- **About this task**
In the entries, find all lines that hold the word "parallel" and copy them.

Information given: Begin

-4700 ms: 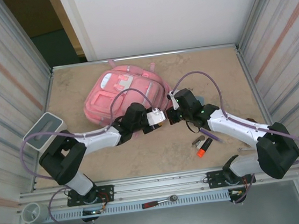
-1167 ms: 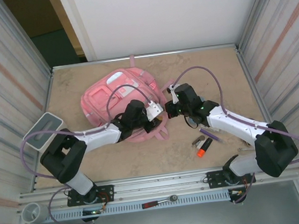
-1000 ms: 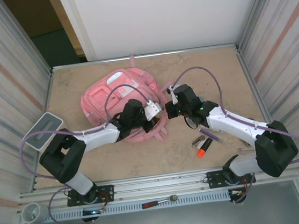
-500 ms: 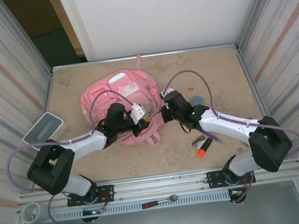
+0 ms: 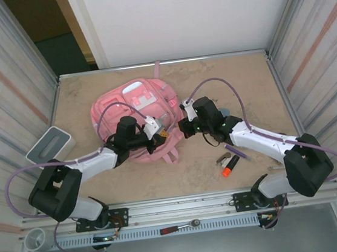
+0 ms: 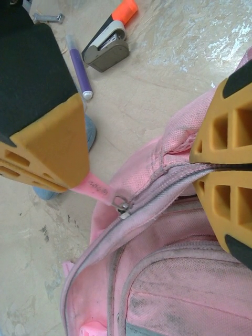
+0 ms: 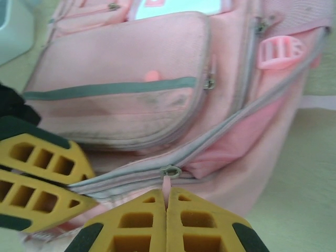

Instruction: Pack the student bag

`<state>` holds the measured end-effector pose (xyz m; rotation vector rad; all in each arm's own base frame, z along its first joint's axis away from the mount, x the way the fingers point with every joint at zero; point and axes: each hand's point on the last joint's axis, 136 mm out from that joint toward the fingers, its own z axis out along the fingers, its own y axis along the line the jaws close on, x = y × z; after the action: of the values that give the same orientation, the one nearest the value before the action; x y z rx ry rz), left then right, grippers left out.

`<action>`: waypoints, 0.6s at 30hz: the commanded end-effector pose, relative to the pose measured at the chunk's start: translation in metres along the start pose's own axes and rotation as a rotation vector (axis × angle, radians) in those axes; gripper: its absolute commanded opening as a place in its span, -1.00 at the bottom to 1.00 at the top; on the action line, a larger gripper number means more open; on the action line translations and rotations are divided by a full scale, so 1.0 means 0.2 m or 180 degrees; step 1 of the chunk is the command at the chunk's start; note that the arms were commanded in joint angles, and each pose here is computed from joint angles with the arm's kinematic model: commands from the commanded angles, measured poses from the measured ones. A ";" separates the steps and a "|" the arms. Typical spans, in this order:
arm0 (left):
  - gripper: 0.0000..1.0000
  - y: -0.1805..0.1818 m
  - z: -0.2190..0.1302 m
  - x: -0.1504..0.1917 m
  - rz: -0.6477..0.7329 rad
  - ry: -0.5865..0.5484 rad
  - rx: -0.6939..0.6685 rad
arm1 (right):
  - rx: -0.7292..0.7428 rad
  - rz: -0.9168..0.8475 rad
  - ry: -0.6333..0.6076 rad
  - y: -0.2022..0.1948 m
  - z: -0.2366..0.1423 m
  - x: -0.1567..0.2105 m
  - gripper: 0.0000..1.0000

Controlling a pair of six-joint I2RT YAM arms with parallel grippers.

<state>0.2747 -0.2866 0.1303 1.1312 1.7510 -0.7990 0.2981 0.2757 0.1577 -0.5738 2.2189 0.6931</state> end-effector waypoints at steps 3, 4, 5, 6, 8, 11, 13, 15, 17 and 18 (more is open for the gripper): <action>-1.00 0.05 -0.04 -0.13 0.0206 -0.0239 -0.0144 | -0.0671 0.0151 0.0083 0.16 -0.02 0.03 -1.00; -1.00 0.05 -0.04 -0.11 0.0215 -0.0218 -0.0168 | -0.0703 0.0168 0.0046 0.17 -0.04 0.01 -1.00; -1.00 0.06 -0.04 -0.11 0.0223 -0.0205 -0.0178 | -0.0731 0.0192 0.0014 0.18 -0.05 0.00 -1.00; -1.00 0.06 -0.03 -0.10 0.0227 -0.0191 -0.0179 | -0.0763 0.0215 -0.0032 0.18 -0.07 -0.02 -1.00; -1.00 0.06 -0.03 -0.09 0.0234 -0.0169 -0.0175 | -0.0843 0.0274 -0.0093 0.19 -0.10 -0.05 -1.00; -1.00 0.06 -0.02 -0.07 0.0237 -0.0141 -0.0189 | -0.0775 0.0296 -0.0107 0.18 -0.12 -0.05 -1.00; -1.00 0.06 -0.03 -0.08 0.0247 -0.0158 -0.0189 | -0.0468 0.0261 -0.0059 0.10 -0.10 -0.03 -1.00; -1.00 0.05 -0.04 -0.09 0.0254 -0.0191 -0.0180 | -0.0148 0.0247 -0.0012 0.01 -0.09 0.00 -1.00; -1.00 0.04 -0.05 -0.11 0.0279 -0.0229 -0.0163 | -0.0062 0.0214 0.0026 -0.01 -0.08 0.02 -1.00; -1.00 0.04 -0.05 -0.11 0.0286 -0.0240 -0.0157 | -0.0112 0.0205 0.0064 0.01 -0.07 0.03 -1.00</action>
<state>0.2745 -0.2850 0.1271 1.1467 1.7464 -0.7781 0.2848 0.2747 0.1633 -0.5290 2.2389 0.8457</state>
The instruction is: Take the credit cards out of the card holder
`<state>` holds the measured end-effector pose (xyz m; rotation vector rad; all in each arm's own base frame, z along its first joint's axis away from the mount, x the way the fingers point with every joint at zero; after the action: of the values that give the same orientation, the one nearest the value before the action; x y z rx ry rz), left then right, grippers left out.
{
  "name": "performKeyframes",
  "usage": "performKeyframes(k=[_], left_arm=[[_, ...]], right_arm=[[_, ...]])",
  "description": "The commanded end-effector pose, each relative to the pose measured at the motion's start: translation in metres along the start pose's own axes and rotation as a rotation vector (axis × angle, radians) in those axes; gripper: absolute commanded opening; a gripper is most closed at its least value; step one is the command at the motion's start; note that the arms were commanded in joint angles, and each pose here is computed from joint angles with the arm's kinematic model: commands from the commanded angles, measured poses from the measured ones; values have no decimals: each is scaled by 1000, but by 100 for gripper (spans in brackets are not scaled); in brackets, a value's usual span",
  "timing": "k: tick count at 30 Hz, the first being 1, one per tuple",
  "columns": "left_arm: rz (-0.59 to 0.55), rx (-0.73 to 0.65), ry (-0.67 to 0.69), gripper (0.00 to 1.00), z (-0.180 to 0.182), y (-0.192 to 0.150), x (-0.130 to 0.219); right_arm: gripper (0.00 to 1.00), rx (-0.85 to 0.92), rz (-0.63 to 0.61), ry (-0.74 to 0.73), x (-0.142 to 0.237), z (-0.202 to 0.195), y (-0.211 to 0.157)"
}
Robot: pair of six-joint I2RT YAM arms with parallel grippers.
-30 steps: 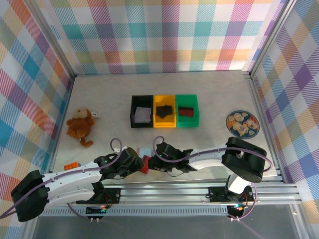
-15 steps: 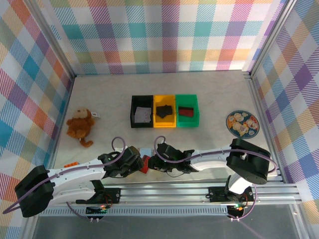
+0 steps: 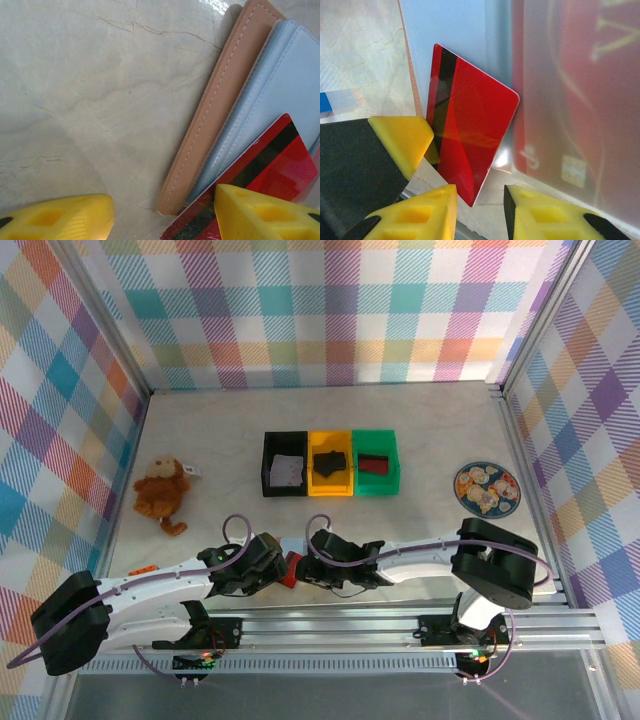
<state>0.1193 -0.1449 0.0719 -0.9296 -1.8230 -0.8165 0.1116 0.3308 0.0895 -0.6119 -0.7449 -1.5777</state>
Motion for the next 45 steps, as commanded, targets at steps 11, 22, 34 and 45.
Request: performKeyframes(k=[11, 22, 34, 45], left_arm=[[169, 48, -23, 59, 16, -24, -42], [182, 42, -21, 59, 15, -27, -48], [185, 34, -28, 59, 12, -28, -50], [178, 28, -46, 59, 9, -26, -46]], right_arm=[[32, 41, -3, 57, -20, 13, 3], [28, 84, -32, 89, -22, 16, 6], [17, 181, -42, 174, -15, 36, 9], [12, 222, -41, 231, -12, 44, 8]])
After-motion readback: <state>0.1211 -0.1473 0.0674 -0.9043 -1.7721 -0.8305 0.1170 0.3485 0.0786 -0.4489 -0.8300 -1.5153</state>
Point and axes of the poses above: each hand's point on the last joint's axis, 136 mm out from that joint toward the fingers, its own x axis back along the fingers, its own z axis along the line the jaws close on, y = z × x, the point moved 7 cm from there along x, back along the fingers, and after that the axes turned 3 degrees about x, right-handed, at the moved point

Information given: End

- **Solution for this exercise**
Controlling a pair of six-joint I2RT YAM arms with parallel grippers.
Robot: pair of six-joint I2RT YAM arms with parallel grippers.

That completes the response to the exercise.